* **Exercise**: Transcribe the data that follows, exactly and in full.

════════════════════

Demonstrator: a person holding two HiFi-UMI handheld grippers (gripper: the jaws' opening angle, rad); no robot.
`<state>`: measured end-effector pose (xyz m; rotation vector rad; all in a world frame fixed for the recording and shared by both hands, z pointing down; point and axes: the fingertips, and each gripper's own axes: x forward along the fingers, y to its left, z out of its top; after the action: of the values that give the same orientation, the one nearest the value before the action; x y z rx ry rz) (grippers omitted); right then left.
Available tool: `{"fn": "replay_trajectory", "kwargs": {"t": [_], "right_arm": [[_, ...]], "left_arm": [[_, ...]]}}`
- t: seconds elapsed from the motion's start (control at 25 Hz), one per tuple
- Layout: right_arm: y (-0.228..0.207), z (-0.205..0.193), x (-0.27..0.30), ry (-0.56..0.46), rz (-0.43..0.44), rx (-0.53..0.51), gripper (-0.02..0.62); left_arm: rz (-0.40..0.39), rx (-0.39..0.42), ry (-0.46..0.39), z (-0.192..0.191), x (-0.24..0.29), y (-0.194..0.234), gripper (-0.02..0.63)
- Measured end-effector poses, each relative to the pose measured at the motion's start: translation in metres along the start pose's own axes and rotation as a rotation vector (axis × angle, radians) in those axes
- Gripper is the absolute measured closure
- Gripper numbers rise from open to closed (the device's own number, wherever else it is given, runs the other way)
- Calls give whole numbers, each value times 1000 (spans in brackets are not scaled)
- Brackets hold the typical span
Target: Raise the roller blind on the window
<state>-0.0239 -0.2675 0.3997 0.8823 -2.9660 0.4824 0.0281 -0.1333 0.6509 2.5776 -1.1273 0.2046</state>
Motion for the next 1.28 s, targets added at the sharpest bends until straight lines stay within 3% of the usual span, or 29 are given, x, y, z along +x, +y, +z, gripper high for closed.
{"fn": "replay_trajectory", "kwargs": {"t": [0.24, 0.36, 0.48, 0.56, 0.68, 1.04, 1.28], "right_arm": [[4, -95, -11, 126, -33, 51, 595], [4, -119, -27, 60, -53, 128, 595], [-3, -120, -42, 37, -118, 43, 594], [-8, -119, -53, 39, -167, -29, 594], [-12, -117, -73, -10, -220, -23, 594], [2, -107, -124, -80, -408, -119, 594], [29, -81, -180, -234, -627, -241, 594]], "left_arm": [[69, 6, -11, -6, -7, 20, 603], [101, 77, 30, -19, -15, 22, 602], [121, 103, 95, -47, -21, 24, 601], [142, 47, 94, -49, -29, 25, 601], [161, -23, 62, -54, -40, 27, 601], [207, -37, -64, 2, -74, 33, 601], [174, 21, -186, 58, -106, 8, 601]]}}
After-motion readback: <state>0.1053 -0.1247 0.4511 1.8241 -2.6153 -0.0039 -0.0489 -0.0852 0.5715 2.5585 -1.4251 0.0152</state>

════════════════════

* **Answer to this problem**:
Demonstrator: a person holding two HiFi-UMI handheld grippers (gripper: the jaws' opening angle, rad); no robot.
`<state>`: measured end-effector pose (xyz m; rotation vector rad; all in a world frame fixed for the recording and shared by both hands, z pointing down; point and axes: the fingertips, and each gripper's own axes: x forward along the fingers, y to its left, z out of its top; after the action: of the values that give the same orientation, the one nearest the value before the action; x y z rx ry rz) (grippers omitted); right then left.
Available tool: `{"fn": "replay_trajectory", "kwargs": {"t": [_], "right_arm": [[_, ...]], "left_arm": [[_, ...]]}}`
- t: seconds elapsed from the motion's start (control at 25 Hz), one per tuple
- Layout: right_arm: y (-0.228..0.207), z (-0.205..0.193), x (-0.27..0.30), ry (-0.56..0.46), rz (-0.43..0.44), rx (-0.53..0.51), gripper (-0.02..0.62); left_arm: rz (-0.40..0.39), rx (-0.39..0.42), ry (-0.46..0.39), z (-0.192..0.191), x (-0.24..0.29), y (-0.194..0.234), gripper (-0.02..0.63)
- Measured end-effector poses, each relative to the pose measured at the motion's start: translation in metres along the start pose's own axes and rotation as a rotation vector (axis × angle, radians) in those axes
- Gripper is the absolute measured closure
- Gripper numbers rise from open to closed (the device's own number, wherever else it is given, runs the other way)
- Calls give whole numbers, each value times 1000 (spans in brackets are not scaled)
- Brackets hold the typical span
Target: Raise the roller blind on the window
<state>-0.0239 -0.2675 0.3997 0.8823 -2.9660 0.4824 0.0281 -0.1333 0.6509 2.5776 -1.1273 0.2046</state>
Motion for the next 1.28 s, targets added at the sharpest bends until straight lines stay within 3% of the usual span, or 29 are given, x, y, z along +x, +y, +z, gripper high for closed.
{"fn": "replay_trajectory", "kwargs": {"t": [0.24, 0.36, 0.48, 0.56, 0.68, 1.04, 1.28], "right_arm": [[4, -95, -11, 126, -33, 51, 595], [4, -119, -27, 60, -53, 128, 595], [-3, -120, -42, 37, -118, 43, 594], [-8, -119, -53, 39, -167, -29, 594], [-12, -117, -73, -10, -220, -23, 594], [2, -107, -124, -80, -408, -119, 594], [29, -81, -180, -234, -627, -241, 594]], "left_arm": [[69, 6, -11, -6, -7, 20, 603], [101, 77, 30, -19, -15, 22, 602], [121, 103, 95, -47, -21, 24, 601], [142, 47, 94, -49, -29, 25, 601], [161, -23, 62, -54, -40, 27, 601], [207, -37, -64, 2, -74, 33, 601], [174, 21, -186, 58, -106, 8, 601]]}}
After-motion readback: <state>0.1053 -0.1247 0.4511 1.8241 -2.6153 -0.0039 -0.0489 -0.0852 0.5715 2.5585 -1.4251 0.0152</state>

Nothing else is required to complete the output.